Les deux premières tours du PAV, à peine érigées, signalent aux habitants de Genève un changement radical dans l’urbanisation du canton. Devant ce fait accompli chacun mesure l’impact inesthétique sur le grand paysage genevois et la verticalité en rupture avec la ville historique.

Concocté il y a une vingtaine d’années par une poignée de décideurs dans la perspective d’une croissance soutenue, ce projet qui prévoit 38 tours et gratte-ciels culminant à 170 m. doit absolument être révisé au vu des circonstances climatiques et économiques. La vision prospective d’une ville du XXIe siècle, telle qu’elle a été imaginée dans l’esprit de certains, est inappropriée aux défis actuels. On ne doit plus se permettre d’envisager des constructions entraînant un tel coût énergétique et une telle empreinte écologique.

Dans les années 1970 une critique internationale s’est développée contre les tours d’habitation invoquant des raisons sanitaires, de bien-être des individus et de sécurité, critique amplifiée par l’attaque du 11 septembre au World Trade Center.
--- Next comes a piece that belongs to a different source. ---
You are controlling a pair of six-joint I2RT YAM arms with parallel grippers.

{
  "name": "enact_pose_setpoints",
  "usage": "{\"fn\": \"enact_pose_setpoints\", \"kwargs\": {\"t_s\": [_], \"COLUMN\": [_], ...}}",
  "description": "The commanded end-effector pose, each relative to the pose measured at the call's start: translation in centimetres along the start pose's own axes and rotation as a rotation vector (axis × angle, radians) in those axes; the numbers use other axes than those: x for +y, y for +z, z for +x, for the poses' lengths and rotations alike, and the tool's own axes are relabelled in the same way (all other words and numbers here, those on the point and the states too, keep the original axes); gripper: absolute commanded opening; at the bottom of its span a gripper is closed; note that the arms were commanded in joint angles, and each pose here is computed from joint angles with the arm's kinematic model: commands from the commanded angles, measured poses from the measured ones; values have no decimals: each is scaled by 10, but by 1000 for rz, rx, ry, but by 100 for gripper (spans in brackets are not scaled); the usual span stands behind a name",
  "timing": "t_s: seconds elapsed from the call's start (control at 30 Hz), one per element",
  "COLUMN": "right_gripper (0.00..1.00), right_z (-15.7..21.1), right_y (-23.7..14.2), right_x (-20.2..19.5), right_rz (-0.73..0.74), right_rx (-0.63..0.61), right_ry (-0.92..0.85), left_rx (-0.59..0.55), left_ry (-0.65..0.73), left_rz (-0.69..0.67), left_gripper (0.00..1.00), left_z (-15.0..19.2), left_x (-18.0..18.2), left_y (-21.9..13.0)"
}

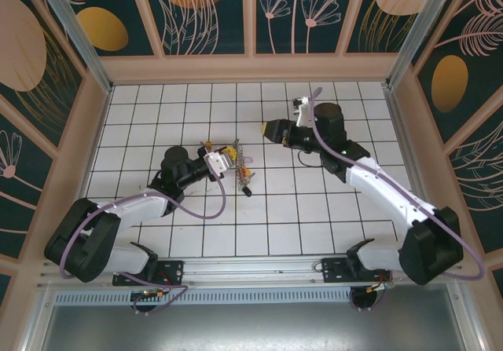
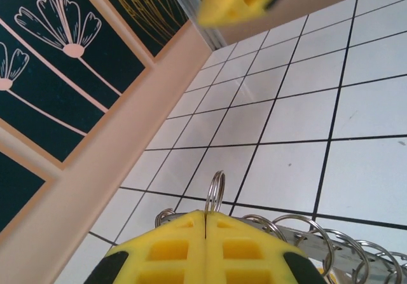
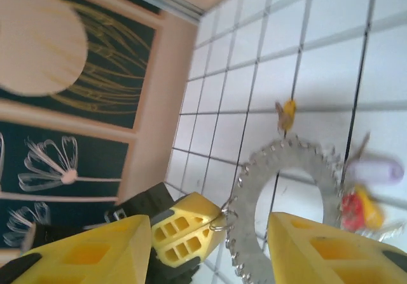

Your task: Put the keys on the keyring

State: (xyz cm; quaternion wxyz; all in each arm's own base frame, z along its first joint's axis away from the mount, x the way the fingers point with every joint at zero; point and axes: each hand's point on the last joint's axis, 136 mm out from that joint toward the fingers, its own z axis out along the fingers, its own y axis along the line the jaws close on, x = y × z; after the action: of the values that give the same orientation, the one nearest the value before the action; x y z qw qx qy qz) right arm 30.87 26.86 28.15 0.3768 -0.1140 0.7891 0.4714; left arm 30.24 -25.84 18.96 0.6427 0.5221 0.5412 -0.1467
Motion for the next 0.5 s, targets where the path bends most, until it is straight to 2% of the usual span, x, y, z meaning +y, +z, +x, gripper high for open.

Seule l’économie quantitativiste ferme les yeux sur ces inconvénients majeurs et incite à revenir à un urbanisme de tours. Le tout assaisonné du greenwashing auquel le marketing nous ont habitués.

Au titre de candidat au Conseil d’Etat, je soutiens les habitantes et habitants de Genève qui réfutent ces nouvelles constructions. J’enjoins tous les citoyens et toutes les citoyennes à se mobiliser en ce sens.